Expenses | $ Million |
Lease Operating Expense | $149 |
Production And Ad Valorem Taxes | $75 |
Cash G&A | $12 |
Cash Interest | $75 |
Capital Expenditures | $900 |
Total Expenditures | $1,211 |
Thus there is potential for HighPeak to generate positive free cash flow at current strip if it meets its production targets for 2024.
Notes On Valuation
I have trimmed HighPeak’s estimated value to around $17 per share in a long-term $75 WTI oil and $3.75 NYMEX gas scenario. The reduction is mainly due to HighPeak’s operating expenses increasing noticeably. This price target also assumes that HighPeak can navigate its near-term debt maturities successfully, as it needs to deal with its February 2024 notes soon. If it is unable to deal with those notes by the end of June 2023, it faces an event of default with its credit facility.
Conclusion
As expected, HighPeak has reduced its 2023 capital expenditure budget to rein in its cash burn. Based on its updated guidance, HighPeak will now have approximately $171 million in cash burn in 2023. The reduced capex budget for 2023 will also have a carryover effect into 2024, as its 2024 production expectations have been reduced by 10,000 BOEPD as well.

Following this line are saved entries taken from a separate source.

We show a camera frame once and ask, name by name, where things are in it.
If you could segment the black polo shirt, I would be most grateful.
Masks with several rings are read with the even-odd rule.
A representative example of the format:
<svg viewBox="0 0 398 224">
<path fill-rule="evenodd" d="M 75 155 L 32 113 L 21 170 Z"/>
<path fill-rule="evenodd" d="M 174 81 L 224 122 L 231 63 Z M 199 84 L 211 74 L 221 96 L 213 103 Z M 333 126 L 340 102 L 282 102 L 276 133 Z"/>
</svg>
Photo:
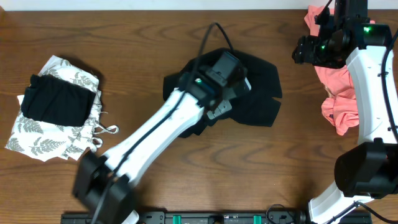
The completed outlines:
<svg viewBox="0 0 398 224">
<path fill-rule="evenodd" d="M 282 89 L 277 67 L 261 58 L 235 50 L 234 56 L 247 68 L 251 85 L 249 93 L 230 101 L 232 109 L 215 119 L 202 117 L 197 124 L 184 131 L 180 137 L 199 136 L 207 127 L 222 119 L 232 119 L 239 124 L 271 127 L 279 112 Z"/>
</svg>

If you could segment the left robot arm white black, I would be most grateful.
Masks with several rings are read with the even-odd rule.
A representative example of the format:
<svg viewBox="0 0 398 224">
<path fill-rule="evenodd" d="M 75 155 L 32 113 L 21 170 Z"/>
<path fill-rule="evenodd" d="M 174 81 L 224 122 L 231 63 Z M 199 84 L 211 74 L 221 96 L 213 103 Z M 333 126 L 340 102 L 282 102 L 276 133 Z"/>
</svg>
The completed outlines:
<svg viewBox="0 0 398 224">
<path fill-rule="evenodd" d="M 101 156 L 83 155 L 72 194 L 90 211 L 91 223 L 137 223 L 134 188 L 149 166 L 184 131 L 229 112 L 230 101 L 251 90 L 233 53 L 221 51 L 212 66 L 199 62 L 137 131 Z"/>
</svg>

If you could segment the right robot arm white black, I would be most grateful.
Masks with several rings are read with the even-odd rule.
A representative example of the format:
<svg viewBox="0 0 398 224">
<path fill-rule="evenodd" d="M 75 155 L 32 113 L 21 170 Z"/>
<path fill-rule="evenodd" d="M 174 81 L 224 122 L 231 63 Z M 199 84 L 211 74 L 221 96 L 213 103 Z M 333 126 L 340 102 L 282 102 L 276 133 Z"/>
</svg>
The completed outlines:
<svg viewBox="0 0 398 224">
<path fill-rule="evenodd" d="M 359 115 L 358 144 L 337 158 L 334 181 L 311 199 L 299 223 L 370 223 L 369 202 L 397 193 L 397 91 L 393 47 L 397 34 L 373 24 L 366 1 L 334 2 L 315 17 L 320 31 L 298 40 L 296 63 L 346 67 Z"/>
</svg>

HighPeak needs to deal with its February 2024 notes by the end of June 2023. If it is unable to do so, this would trigger an event of default for its credit facility. I’d expect HighPeak to be able to deal with those notes, although it may need to issue equity to do so. HighPeak’s estimated value is approximately $17 per share if it can deal with its near-term debt maturities, although that doesn’t take into account the potential dilution from equity offerings.